**WHAT THE EXERCISE ASKS**
Reproduce the listing below word for word, with no pictures.

═══ THE DATA ═══

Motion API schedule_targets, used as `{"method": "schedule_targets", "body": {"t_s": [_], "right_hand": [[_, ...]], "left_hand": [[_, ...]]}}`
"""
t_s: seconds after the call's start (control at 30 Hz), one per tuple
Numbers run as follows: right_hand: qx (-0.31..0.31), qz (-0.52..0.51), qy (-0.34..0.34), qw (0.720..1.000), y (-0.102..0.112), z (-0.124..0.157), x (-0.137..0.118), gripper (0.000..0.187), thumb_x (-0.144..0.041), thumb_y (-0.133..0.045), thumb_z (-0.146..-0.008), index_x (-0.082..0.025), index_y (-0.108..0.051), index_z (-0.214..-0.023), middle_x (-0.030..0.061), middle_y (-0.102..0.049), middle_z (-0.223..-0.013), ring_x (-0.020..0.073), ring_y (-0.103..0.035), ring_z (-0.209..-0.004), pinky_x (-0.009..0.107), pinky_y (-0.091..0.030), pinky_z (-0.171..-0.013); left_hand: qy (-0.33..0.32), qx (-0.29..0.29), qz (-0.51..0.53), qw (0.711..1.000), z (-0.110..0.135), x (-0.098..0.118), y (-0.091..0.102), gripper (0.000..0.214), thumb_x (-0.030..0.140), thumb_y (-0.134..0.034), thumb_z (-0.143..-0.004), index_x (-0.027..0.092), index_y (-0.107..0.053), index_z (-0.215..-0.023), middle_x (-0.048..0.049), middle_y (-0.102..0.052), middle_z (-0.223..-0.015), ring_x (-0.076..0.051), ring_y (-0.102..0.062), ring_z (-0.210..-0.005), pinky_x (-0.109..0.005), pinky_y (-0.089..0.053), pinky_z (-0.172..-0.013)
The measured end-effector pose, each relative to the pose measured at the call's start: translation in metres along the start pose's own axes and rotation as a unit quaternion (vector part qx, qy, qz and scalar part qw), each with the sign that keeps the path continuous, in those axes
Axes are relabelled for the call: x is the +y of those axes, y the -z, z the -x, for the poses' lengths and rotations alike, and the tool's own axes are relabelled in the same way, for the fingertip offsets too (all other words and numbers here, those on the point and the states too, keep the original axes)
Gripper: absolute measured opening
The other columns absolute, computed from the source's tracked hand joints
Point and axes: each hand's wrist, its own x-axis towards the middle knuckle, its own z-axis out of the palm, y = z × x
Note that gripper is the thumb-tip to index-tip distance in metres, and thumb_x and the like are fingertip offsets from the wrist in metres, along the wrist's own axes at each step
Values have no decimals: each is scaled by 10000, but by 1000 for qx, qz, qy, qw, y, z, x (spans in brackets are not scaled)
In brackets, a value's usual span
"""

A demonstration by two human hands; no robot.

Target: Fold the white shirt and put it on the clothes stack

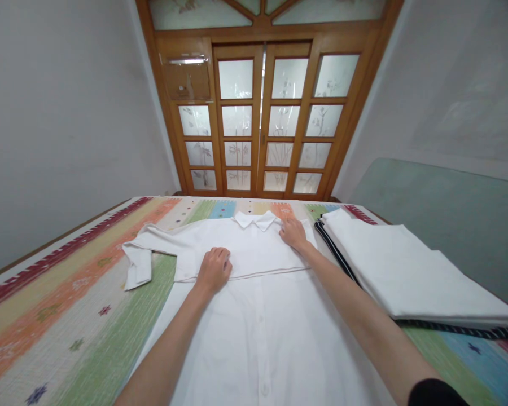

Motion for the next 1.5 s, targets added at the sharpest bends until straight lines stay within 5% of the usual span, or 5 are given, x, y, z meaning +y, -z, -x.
{"method": "schedule_targets", "body": {"t_s": [0.17, 0.37, 0.67, 1.0, 1.5], "right_hand": [[-22, 8, 0, 1000, 2, -1, -8, 326, -139, -452, -877, -60, -683, -1094, 215, -624, -1180, 295, -487, -1205, 355, -324, -1034], [-68, 1, -71, 995, -2, -8, -19, 357, -151, -415, -897, -71, -697, -1101, 236, -631, -1168, 300, -599, -1086, 353, -455, -873], [-112, -32, -97, 988, -7, -18, -27, 447, -296, -352, -961, -71, -641, -1218, 226, -617, -1221, 286, -575, -1160, 350, -424, -953], [-114, -53, -86, 988, -15, -26, -17, 529, -327, -318, -976, 22, -508, -1326, 259, -472, -1393, 293, -429, -1310, 352, -341, -1045], [-56, -31, -59, 996, -20, -24, -26, 422, -213, -301, -979, -53, -527, -1298, 208, -514, -1365, 282, -426, -1299, 398, -304, -1060]], "left_hand": [[-5, -5, -1, 1000, -1, 2, 0, 162, 108, -500, -812, 189, -586, -922, -82, -656, -990, -238, -558, -971, -385, -446, -858], [2, -18, -6, 1000, -2, 2, 1, 150, 108, -498, -815, 182, -593, -904, -83, -660, -974, -242, -562, -950, -391, -442, -847], [5, -25, -3, 1000, -1, 3, 1, 155, 108, -502, -822, 192, -600, -908, -79, -660, -974, -232, -563, -950, -381, -439, -851], [11, -31, -9, 999, -2, 2, 0, 143, 111, -504, -833, 182, -600, -912, -77, -662, -975, -235, -559, -952, -378, -440, -855], [11, -32, -6, 999, -2, 4, 1, 156, 107, -490, -835, 192, -602, -903, -76, -659, -970, -233, -565, -940, -385, -437, -851]]}}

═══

**EXPECTED OUTPUT**
Motion API schedule_targets, used as `{"method": "schedule_targets", "body": {"t_s": [_], "right_hand": [[_, ...]], "left_hand": [[_, ...]]}}`
"""
t_s: seconds after the call's start (control at 30 Hz), one per tuple
Numbers run as follows: right_hand: qx (-0.31..0.31), qz (-0.52..0.51), qy (-0.34..0.34), qw (0.720..1.000), y (-0.102..0.112), z (-0.124..0.157), x (-0.137..0.118), gripper (0.000..0.187), thumb_x (-0.144..0.041), thumb_y (-0.133..0.045), thumb_z (-0.146..-0.008), index_x (-0.082..0.025), index_y (-0.108..0.051), index_z (-0.214..-0.023), middle_x (-0.030..0.061), middle_y (-0.102..0.049), middle_z (-0.223..-0.013), ring_x (-0.020..0.073), ring_y (-0.103..0.035), ring_z (-0.209..-0.004), pinky_x (-0.009..0.107), pinky_y (-0.091..0.030), pinky_z (-0.171..-0.013); left_hand: qy (-0.33..0.32), qx (-0.29..0.29), qz (-0.51..0.53), qw (0.711..1.000), z (-0.110..0.135), x (-0.098..0.118), y (-0.091..0.102), gripper (0.000..0.214), thumb_x (-0.030..0.140), thumb_y (-0.134..0.034), thumb_z (-0.143..-0.004), index_x (-0.027..0.092), index_y (-0.107..0.053), index_z (-0.215..-0.023), middle_x (-0.048..0.049), middle_y (-0.102..0.052), middle_z (-0.223..-0.015), ring_x (-0.076..0.051), ring_y (-0.102..0.062), ring_z (-0.210..-0.005), pinky_x (-0.109..0.005), pinky_y (-0.089..0.053), pinky_z (-0.172..-0.013)
The measured end-effector pose, each relative to the pose measured at the call's start: translation in metres along the start pose's own axes and rotation as a unit quaternion (vector part qx, qy, qz and scalar part qw), each with the sign that keeps the path continuous, in those axes
Axes are relabelled for the call: x is the +y of those axes, y the -z, z the -x, for the poses' lengths and rotations alike, and the tool's own axes are relabelled in the same way, for the fingertip offsets too (all other words and numbers here, those on the point and the states too, keep the original axes)
Gripper: absolute measured opening
The other columns absolute, computed from the source's tracked hand joints
Point and axes: each hand's wrist, its own x-axis towards the middle knuckle, its own z-axis out of the palm, y = z × x
Note that gripper is the thumb-tip to index-tip distance in metres, and thumb_x and the like are fingertip offsets from the wrist in metres, along the wrist's own axes at each step
Values have no decimals: each is scaled by 10000, but by 1000 for qx, qz, qy, qw, y, z, x (spans in brackets are not scaled)
In brackets, a value's usual span
"""

A demonstration by two human hands; no robot.

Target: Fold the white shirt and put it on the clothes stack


Motion for the next 1.5 s, targets added at the sharpest bends until straight lines stay within 5% of the usual span, or 5 are given, x, y, z meaning +y, -z, -x.
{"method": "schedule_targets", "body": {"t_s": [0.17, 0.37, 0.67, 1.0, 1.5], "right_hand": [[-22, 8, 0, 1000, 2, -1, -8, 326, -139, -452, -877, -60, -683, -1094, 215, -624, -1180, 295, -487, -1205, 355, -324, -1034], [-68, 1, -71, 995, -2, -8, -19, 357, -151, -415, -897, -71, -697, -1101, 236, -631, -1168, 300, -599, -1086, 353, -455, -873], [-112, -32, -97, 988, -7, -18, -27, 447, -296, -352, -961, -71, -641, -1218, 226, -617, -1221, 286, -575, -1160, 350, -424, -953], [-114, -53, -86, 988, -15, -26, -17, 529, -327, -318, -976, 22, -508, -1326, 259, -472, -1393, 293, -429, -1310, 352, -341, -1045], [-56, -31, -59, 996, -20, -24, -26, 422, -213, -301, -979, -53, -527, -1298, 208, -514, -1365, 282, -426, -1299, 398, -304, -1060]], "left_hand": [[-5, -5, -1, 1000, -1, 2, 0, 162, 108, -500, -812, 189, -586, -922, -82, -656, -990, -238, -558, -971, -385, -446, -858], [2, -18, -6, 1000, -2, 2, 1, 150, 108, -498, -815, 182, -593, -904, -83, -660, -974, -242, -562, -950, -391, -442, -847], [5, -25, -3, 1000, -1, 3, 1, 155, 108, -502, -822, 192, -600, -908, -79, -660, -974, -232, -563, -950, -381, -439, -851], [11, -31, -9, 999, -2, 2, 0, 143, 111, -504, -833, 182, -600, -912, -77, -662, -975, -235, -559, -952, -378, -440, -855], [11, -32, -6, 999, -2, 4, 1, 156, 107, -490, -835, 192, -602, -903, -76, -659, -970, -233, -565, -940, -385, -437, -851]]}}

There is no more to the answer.